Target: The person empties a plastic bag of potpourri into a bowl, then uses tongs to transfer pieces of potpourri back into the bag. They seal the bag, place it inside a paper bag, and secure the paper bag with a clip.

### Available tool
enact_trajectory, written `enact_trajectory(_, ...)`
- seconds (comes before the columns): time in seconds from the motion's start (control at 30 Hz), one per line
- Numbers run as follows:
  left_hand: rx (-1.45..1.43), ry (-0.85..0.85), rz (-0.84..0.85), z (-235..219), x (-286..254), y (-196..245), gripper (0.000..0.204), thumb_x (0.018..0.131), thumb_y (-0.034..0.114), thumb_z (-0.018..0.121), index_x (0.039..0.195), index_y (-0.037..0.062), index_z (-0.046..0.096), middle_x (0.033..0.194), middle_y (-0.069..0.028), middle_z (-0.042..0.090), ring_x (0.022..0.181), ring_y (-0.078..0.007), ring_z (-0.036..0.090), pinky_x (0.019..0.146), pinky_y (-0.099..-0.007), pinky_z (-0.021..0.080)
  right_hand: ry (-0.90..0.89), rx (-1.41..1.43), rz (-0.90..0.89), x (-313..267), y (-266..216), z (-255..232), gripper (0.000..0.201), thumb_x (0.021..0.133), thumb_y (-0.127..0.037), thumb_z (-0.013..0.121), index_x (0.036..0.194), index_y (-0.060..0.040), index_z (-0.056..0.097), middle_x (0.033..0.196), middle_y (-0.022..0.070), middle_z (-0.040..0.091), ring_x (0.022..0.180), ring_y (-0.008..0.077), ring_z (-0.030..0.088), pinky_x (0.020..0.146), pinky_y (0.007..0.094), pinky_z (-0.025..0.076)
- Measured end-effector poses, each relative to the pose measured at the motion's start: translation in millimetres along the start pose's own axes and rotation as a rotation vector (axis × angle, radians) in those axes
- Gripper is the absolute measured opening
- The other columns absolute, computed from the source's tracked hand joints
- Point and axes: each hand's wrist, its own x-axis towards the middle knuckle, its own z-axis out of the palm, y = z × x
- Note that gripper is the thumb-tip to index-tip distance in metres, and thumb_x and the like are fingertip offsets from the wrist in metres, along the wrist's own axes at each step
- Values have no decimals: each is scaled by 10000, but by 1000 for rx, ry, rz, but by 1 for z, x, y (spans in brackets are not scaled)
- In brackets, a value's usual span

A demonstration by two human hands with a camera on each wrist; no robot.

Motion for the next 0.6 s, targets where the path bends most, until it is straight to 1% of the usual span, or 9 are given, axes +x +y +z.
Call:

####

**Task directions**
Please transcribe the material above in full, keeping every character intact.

**Output of the exercise**
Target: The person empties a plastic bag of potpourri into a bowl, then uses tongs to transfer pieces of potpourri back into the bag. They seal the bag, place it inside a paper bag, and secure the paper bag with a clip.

### Available tool
enact_trajectory, written `enact_trajectory(_, ...)`
- seconds (comes before the columns): time in seconds from the motion's start (control at 30 Hz), one per line
- Numbers run as follows:
  left_hand: rx (-1.45..1.43), ry (-0.85..0.85), rz (-0.84..0.85), z (-235..219), x (-286..254), y (-196..245), gripper (0.000..0.204), thumb_x (0.018..0.131), thumb_y (-0.034..0.114), thumb_z (-0.018..0.121), index_x (0.039..0.195), index_y (-0.037..0.062), index_z (-0.046..0.096), middle_x (0.033..0.194), middle_y (-0.069..0.028), middle_z (-0.042..0.090), ring_x (0.022..0.181), ring_y (-0.078..0.007), ring_z (-0.036..0.090), pinky_x (0.019..0.146), pinky_y (-0.099..-0.007), pinky_z (-0.021..0.080)
  right_hand: ry (-0.90..0.89), rx (-1.41..1.43), rz (-0.90..0.89), x (-313..267), y (-266..216), z (-255..232), gripper (0.000..0.201), thumb_x (0.021..0.133), thumb_y (-0.127..0.037), thumb_z (-0.013..0.121), index_x (0.036..0.194), index_y (-0.060..0.040), index_z (-0.056..0.097), middle_x (0.033..0.196), middle_y (-0.022..0.070), middle_z (-0.040..0.091), ring_x (0.022..0.180), ring_y (-0.008..0.077), ring_z (-0.030..0.088), pinky_x (0.020..0.146), pinky_y (0.007..0.094), pinky_z (-0.025..0.076)
- Measured end-effector poses, each relative to the pose measured at the motion's start: translation in millimetres along the start pose's own axes and rotation as a rotation vector (axis × angle, radians) in those axes
- Gripper is the absolute measured opening
- The other columns absolute, computed from the source's tracked hand joints
- Point and axes: each hand's wrist, its own x-axis towards the middle knuckle, its own z-axis out of the palm, y = z × x
- Note that gripper is the thumb-tip to index-tip distance in metres, and thumb_x and the like are fingertip offsets from the wrist in metres, along the wrist's own axes at each step
- Values have no decimals: each is scaled by 10000, but by 1000 for rx, ry, rz, but by 1 for z, x, y (spans in brackets are not scaled)
- In brackets, a value's usual span

A demonstration by two human hands with a camera on each wrist; no robot.

Motion for the next 0.6 s, targets where the path bends most, until it is straight to 1% of the usual span, or 9 are given, axes +x +y +z.
Call:

Nothing else is required to complete this exercise.